We have heard a farcical parade of excuses by NFL owners and executives for why free-agent quarterback Colin Kaepernick remains unemployed. “He’s not 100 percent committed.” “He’s more concerned with activism.” “He’s a distraction.” “He will only sign with a team if he starts.” “He wants too much money.” Even, “I am concerned about his conditioning now that he is a vegetarian” (Real NFL players, if you haven’t heard, floss their teeth with steak gristle and drink testosterone shakes drained fresh from a bull’s balls.)
Their foot-massagers in the media—especially much of the team at Peter King’s Monday Morning Quarterback page at Sports Illustrated—have dutifully repeated these assertions with metronomic regularity.
Yet as each of these claims has been debunked by journalists actually communicating with Kaepernick and his people, they all continue to be reiterated. In other words, what is happening is a cycle of disinformation, carried out by media members who might as well wear the NFL brand tattooed on the small of their backs.
I have spoken with Kaepernick, and I can say that he wants to play. He is training six days a week, and he is not holding out for money. He simply wants a camp invite. As lesser back-up quarterbacks continue to be signed, his pariah status has become a spectacle without precedent. This was captured perfectly in a bit of research from Bleacher Report’s Mike Freeman, who tweeted, “144 quarterbacks have thrown 200 or more passes in the year when they turned 29. 143 were on NFL rosters when they turned 30. Kaepernick is the only one not.”

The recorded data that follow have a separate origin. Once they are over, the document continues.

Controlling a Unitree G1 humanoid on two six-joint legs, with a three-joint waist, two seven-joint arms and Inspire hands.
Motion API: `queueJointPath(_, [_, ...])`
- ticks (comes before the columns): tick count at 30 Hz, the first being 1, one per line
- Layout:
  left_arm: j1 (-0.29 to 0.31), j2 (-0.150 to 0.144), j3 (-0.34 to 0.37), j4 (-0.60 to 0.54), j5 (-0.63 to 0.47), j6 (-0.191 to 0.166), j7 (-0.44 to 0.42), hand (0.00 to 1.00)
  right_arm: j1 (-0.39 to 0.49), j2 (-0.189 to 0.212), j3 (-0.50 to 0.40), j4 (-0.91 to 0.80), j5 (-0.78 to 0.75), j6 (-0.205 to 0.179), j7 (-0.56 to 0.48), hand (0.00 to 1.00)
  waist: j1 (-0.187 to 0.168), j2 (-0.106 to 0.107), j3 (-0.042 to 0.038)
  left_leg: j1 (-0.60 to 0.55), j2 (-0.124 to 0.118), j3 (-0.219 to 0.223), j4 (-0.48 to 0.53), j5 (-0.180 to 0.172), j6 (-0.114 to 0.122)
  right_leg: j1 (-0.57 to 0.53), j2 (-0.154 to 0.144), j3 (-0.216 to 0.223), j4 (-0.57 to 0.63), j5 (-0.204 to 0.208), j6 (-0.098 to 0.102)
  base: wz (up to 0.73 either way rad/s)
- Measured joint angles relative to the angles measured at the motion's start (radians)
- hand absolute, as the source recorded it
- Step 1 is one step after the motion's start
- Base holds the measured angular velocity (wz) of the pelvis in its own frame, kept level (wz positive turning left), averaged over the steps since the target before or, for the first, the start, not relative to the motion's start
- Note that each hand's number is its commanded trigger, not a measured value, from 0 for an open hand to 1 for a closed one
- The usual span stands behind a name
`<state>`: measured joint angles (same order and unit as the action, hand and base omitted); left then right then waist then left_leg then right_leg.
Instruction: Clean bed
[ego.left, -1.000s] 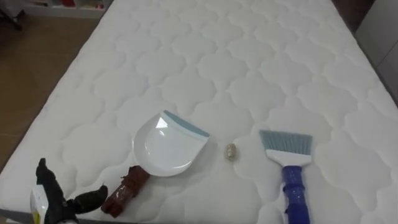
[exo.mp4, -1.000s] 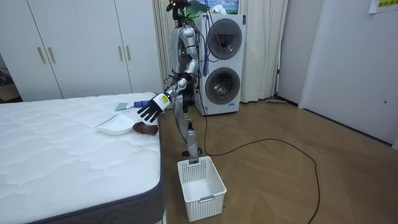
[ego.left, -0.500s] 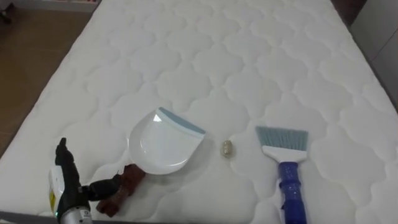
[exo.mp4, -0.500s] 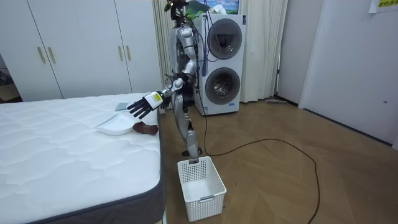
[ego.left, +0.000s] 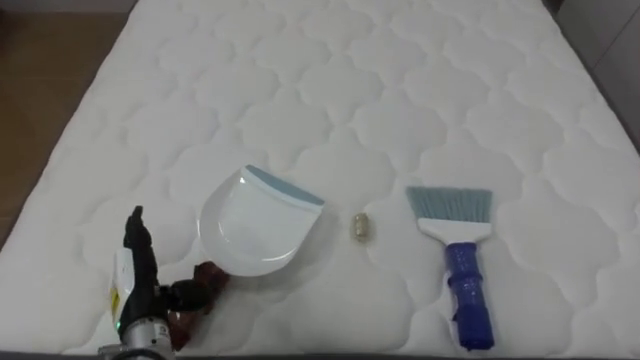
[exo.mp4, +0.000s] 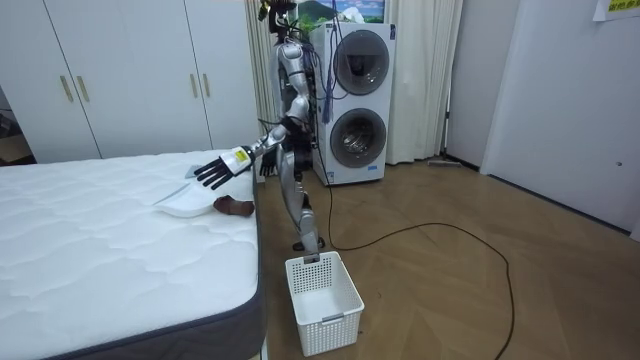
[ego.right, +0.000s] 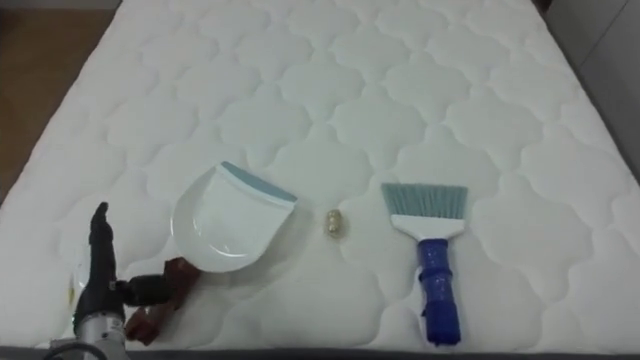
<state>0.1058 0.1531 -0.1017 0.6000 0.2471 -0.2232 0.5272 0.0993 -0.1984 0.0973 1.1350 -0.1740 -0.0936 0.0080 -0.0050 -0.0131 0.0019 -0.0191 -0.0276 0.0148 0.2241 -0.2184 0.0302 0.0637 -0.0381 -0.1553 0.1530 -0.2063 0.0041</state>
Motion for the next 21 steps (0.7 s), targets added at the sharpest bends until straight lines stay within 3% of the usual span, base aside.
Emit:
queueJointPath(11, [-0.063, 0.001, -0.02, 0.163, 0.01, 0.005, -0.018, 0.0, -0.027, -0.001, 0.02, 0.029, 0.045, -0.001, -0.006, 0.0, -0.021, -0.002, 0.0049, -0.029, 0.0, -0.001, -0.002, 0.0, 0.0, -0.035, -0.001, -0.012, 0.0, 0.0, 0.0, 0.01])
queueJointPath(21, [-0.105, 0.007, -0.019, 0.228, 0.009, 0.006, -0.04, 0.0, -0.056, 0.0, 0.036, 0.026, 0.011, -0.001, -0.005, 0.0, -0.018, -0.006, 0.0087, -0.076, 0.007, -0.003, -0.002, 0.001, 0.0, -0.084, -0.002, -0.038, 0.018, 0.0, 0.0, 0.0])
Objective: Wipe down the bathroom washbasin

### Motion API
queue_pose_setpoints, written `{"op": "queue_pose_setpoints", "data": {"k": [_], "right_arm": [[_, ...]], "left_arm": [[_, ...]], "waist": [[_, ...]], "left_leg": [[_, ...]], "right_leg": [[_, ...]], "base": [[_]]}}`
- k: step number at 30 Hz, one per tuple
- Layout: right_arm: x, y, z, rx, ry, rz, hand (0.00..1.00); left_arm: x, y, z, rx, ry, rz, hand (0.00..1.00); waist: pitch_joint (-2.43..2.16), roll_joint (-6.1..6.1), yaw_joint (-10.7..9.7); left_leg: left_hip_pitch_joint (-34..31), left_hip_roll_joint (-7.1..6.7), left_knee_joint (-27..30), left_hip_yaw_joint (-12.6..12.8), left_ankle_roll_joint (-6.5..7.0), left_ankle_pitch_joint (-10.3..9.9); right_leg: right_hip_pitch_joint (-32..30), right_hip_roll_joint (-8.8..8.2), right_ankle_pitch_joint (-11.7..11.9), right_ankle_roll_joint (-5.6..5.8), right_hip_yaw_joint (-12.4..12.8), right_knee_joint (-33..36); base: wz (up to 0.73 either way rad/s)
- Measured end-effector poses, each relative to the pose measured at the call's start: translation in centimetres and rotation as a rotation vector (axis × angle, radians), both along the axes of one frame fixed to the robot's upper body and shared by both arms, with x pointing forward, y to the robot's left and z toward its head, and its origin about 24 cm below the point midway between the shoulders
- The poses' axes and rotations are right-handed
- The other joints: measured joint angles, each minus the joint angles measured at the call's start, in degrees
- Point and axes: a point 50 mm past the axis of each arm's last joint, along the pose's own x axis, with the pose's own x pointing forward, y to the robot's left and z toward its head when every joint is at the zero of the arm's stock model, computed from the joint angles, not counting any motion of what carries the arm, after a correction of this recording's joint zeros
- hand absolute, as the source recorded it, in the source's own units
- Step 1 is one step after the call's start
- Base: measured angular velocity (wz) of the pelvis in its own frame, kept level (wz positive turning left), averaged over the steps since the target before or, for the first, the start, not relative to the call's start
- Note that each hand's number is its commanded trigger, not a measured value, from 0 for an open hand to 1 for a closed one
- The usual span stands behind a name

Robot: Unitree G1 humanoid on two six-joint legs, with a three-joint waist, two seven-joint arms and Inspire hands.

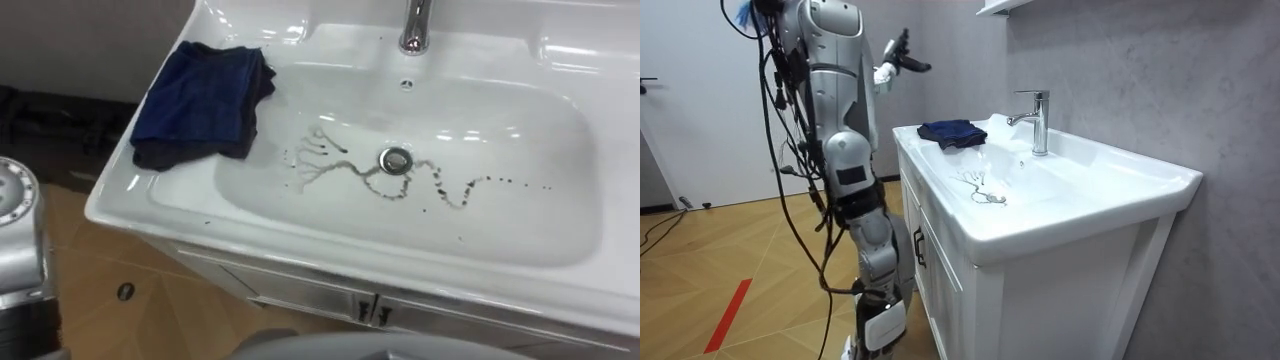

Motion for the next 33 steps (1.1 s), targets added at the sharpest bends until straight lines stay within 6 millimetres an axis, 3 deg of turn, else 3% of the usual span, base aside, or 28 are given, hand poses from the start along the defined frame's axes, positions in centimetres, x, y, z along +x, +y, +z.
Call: {"op": "queue_pose_setpoints", "data": {"k": [14, 22, 28, 33], "right_arm": [[0.8, 0.9, -0.4, 0.026, 0.029, -0.014, 0.00], [1.1, 0.9, -0.4, 0.023, 0.034, -0.013, 0.00], [1.0, 0.9, -0.4, 0.021, 0.044, 0.003, 0.00], [1.0, 0.9, -0.4, 0.022, 0.043, 0.003, 0.00]], "left_arm": [[1.8, -4.8, -5.1, -0.010, 0.328, -0.290, 0.00], [2.0, -5.5, -5.5, 0.035, 0.375, -0.323, 0.00], [2.1, -6.0, -5.6, 0.085, 0.403, -0.339, 0.00], [2.2, -6.9, -5.9, 0.155, 0.431, -0.359, 0.00]], "waist": [[-0.08, 0.24, -2.8], [0.07, -0.23, -3.2], [-0.36, -0.40, -3.2], [-0.29, -0.54, -3.1]], "left_leg": [[-0.5, 1.21, 0.5, 1.0, -0.61, 0.0], [0.0, 1.10, -0.3, 1.2, -0.72, 0.1], [0.1, 1.13, -0.4, 1.7, -0.81, 0.3], [0.2, 1.14, -0.4, 1.9, -0.79, 0.3]], "right_leg": [[-0.8, 1.07, 0.5, -0.53, 1.7, -0.1], [-0.9, 1.00, 0.5, -0.53, 2.2, -0.1], [-1.1, 0.99, 0.5, -0.54, 2.1, 0.0], [-1.0, 0.94, 0.5, -0.54, 2.2, 0.0]], "base": [[-0.04], [-0.01], [-0.01], [0.00]]}}
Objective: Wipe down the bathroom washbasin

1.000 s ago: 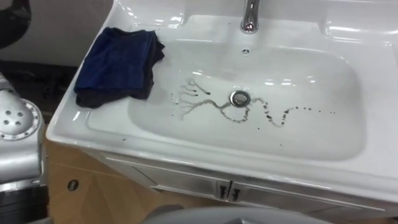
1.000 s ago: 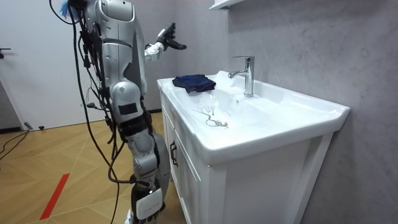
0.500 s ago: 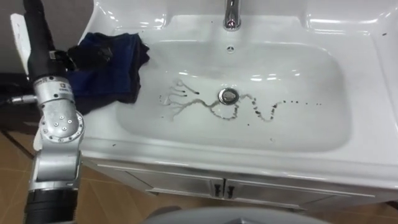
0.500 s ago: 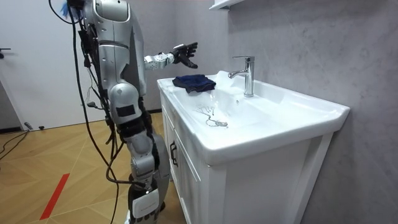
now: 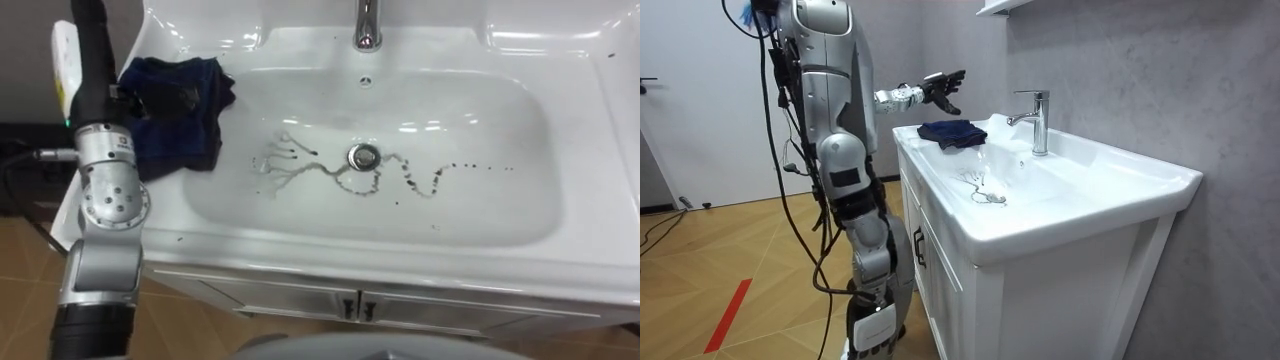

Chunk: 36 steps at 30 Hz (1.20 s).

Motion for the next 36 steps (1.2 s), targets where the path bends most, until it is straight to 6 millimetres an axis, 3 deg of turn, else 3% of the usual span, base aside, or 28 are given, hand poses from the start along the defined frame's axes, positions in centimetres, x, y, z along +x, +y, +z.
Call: {"op": "queue_pose_setpoints", "data": {"k": [4, 14, 26, 36], "right_arm": [[0.1, 0.1, 0.0, 0.008, 0.007, 0.019, 0.00], [0.6, 0.3, -0.1, 0.000, 0.029, 0.014, 0.00], [1.2, 0.3, -0.2, -0.010, 0.019, 0.043, 0.00], [1.7, 0.2, -0.2, -0.028, 0.004, 0.064, 0.00]], "left_arm": [[0.1, -0.6, -0.6, 0.016, 0.045, -0.030, 0.00], [-0.6, -0.4, -4.3, 0.095, 0.253, -0.008, 0.00], [-1.0, -0.3, -4.8, 0.172, 0.294, 0.015, 0.00], [-1.7, -0.1, -5.5, 0.178, 0.327, 0.033, 0.00]], "waist": [[0.06, -0.09, 0.0], [0.10, -0.32, 0.0], [-0.53, -0.43, 0.2], [-0.44, -0.12, 0.2]], "left_leg": [[0.4, 0.09, -0.2, 0.1, 0.00, 0.0], [-0.3, -0.01, 0.2, 0.2, 0.10, 0.0], [-0.5, -0.10, 0.4, 0.6, 0.20, 0.1], [-0.2, -0.12, 0.1, 0.9, 0.20, 0.1]], "right_leg": [[0.4, 0.03, 0.0, 0.00, 0.0, 0.0], [0.1, 0.02, 0.1, -0.14, 0.2, -0.4], [-0.1, -0.03, 0.1, -0.14, 0.9, -1.1], [-0.1, -0.07, 0.1, -0.14, 1.3, -1.1]], "base": [[-0.01], [0.00], [-0.01], [-0.01]]}}
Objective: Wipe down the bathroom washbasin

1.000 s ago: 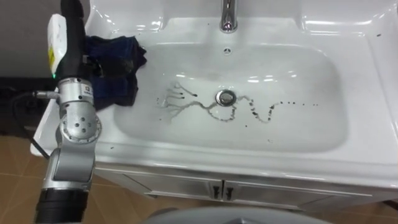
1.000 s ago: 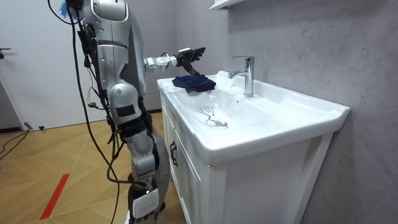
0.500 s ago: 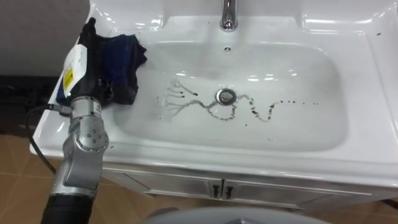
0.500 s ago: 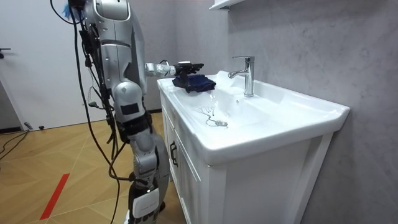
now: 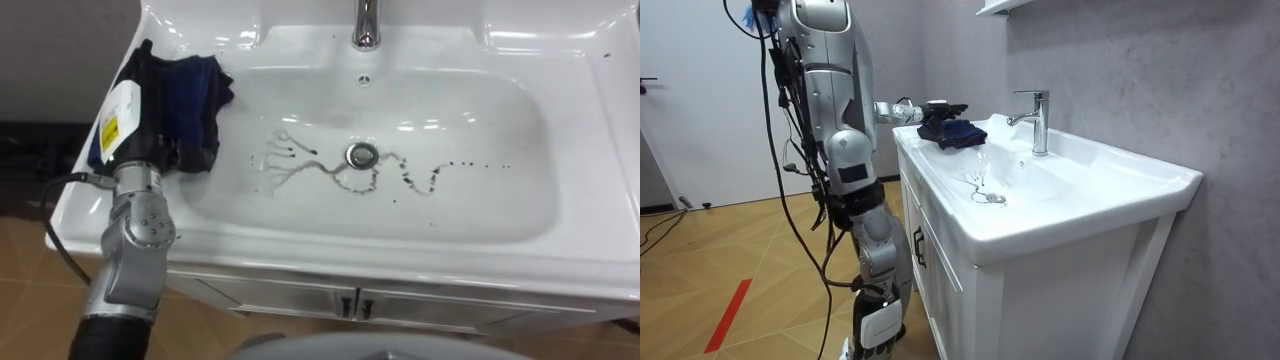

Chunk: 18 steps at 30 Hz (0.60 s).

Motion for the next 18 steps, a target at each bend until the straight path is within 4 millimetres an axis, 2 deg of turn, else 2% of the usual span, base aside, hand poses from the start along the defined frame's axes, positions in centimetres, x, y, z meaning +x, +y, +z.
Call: {"op": "queue_pose_setpoints", "data": {"k": [3, 9, 18], "right_arm": [[-0.2, 0.0, 0.0, 0.001, 0.005, -0.004, 0.00], [-0.4, 0.0, 0.0, -0.007, 0.027, -0.010, 0.00], [-0.3, -0.1, 0.0, -0.049, 0.028, -0.012, 0.00]], "left_arm": [[-0.2, 0.1, -0.2, 0.055, 0.020, 0.003, 0.00], [-0.7, 0.6, -1.4, 0.140, 0.095, 0.020, 0.00], [-0.8, 0.7, -1.7, 0.150, 0.115, 0.040, 0.00]], "waist": [[0.18, 0.03, -0.2], [0.16, 0.16, 0.0], [0.14, 0.15, 0.0]], "left_leg": [[0.1, -0.02, -0.1, 0.0, 0.00, 0.0], [0.1, -0.06, -0.1, -0.1, -0.01, 0.0], [0.3, -0.05, -0.1, 0.0, -0.01, 0.0]], "right_leg": [[0.1, -0.01, 0.0, 0.01, -0.2, -0.2], [0.1, 0.00, -0.1, 0.01, -0.3, -0.2], [0.1, 0.00, -0.1, 0.01, 0.1, -0.2]], "base": [[0.00], [0.00], [0.00]]}}
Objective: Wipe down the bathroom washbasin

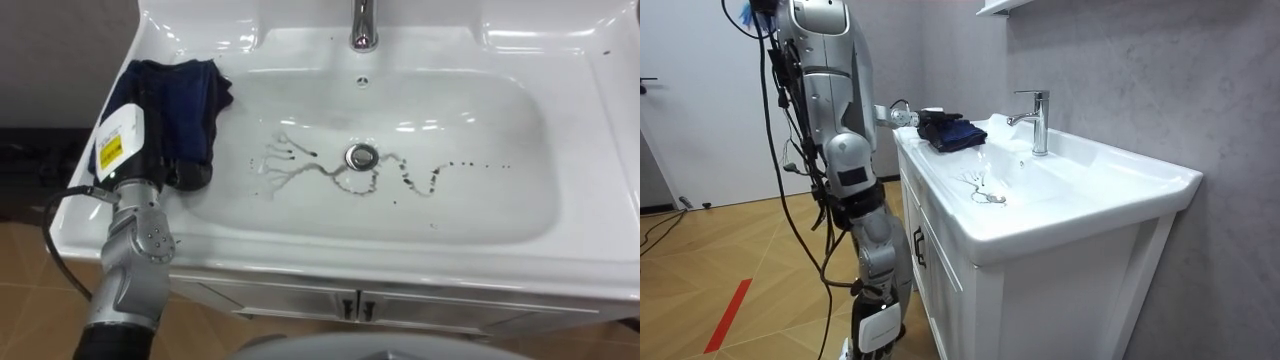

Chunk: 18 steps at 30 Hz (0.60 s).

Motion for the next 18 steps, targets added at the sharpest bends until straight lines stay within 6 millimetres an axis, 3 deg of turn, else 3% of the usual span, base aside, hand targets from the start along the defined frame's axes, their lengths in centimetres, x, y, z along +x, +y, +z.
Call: {"op": "queue_pose_setpoints", "data": {"k": [18], "right_arm": [[0.06, -0.16, 0.03, -0.049, -0.024, 0.004, 0.00]], "left_arm": [[-0.45, 0.17, -0.81, 0.018, -0.008, 0.043, 0.00]], "waist": [[-0.29, 0.26, 0.2]], "left_leg": [[1.3, 0.10, -0.9, 0.7, -0.08, 0.0]], "right_leg": [[0.4, -0.03, 0.0, -0.01, 0.8, 0.2]], "base": [[-0.02]]}}
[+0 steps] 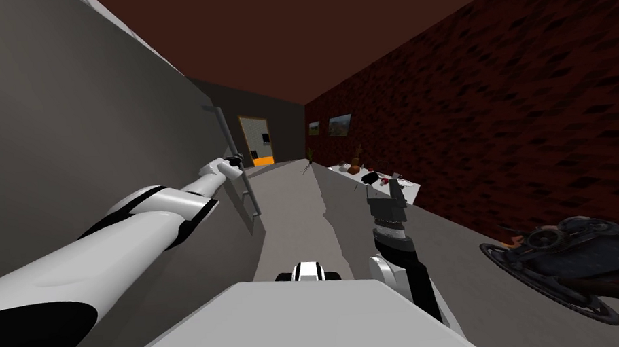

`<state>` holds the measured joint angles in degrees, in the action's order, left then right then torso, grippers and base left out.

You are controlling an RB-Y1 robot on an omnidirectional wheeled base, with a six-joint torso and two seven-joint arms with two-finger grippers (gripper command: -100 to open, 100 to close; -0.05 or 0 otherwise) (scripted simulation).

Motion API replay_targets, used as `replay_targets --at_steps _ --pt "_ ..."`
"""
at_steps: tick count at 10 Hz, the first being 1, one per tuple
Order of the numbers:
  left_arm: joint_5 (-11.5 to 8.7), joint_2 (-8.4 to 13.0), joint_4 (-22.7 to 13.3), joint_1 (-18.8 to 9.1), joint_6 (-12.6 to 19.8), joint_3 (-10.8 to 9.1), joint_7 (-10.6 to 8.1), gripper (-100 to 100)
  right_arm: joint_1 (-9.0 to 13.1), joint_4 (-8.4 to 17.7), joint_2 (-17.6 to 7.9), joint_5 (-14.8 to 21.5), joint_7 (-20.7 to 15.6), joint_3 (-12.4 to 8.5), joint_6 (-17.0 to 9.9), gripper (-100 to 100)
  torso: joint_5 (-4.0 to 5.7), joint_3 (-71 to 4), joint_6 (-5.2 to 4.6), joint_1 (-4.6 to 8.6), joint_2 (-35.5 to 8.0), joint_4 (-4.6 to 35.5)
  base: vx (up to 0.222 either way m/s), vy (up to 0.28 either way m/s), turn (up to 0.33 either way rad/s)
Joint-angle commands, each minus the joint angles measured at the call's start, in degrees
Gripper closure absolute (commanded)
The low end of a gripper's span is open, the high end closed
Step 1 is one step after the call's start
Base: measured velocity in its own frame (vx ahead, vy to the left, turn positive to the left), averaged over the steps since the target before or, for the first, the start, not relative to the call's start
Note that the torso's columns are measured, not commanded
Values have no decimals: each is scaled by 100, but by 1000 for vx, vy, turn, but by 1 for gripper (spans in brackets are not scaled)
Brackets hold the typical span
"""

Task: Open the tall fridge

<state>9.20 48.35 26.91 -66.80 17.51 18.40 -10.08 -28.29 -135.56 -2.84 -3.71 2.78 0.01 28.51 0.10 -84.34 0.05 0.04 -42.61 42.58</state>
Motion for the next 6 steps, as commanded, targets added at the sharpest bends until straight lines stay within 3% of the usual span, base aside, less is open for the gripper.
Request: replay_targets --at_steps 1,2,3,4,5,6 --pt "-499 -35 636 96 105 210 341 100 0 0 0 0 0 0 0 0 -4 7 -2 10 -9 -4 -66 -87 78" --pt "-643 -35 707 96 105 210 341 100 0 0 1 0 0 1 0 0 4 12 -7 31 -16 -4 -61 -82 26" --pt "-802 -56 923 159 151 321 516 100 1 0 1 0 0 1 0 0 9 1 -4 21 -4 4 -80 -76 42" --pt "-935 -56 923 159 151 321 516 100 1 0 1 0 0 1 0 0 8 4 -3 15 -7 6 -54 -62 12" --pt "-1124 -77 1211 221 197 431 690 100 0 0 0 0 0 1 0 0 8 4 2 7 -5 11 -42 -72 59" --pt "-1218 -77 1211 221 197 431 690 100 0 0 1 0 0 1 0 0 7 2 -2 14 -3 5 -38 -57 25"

The last refuge for those reporters who are part of this disinformation campaign, like this embarrassing and much-ridiculed Twitter storm from Sports Illustrated’s Andy Benoit, is that “He simply isn’t very good. Study the tape!” Another Sports Illustrated Monday Morning Quarterback journalist, Albert Breer, has beat the gong consistently that “Level of play is the No. 1 reason for Colin Kaepernick[’s being] unemployed.” (If these names are familiar, Benoit was the football writer who said that women’s sports weren’t worth watching, and Albert Breer is the Red Sox fan who brayed last month that he believed Baltimore Oriole Adam Jones was lying about being called “n—er” at Breer’s beloved Fenway Park.)
I have interviewed several football folk who have “studied the tape,” and they say otherwise. Bleacher Report’s lead scout Doug Farrar said to me, “As someone who has analyzed him back to his time at Nevada, I can tell you that Colin Kaepernick still belongs in the NFL—at the very least as a high-level backup, but more realistically as a starter, most likely in the mid-to-low 20s based on scheme fit. No, Kaepernick doesn’t always play from the pocket with ideal efficiency, but the story about him as a disaster in the pocket is a canard.… I’ll say this with certainty—Colin Kaepernick can still start in the NFL, and the fact that he isn’t on a team for football reasons alone strains credulity.”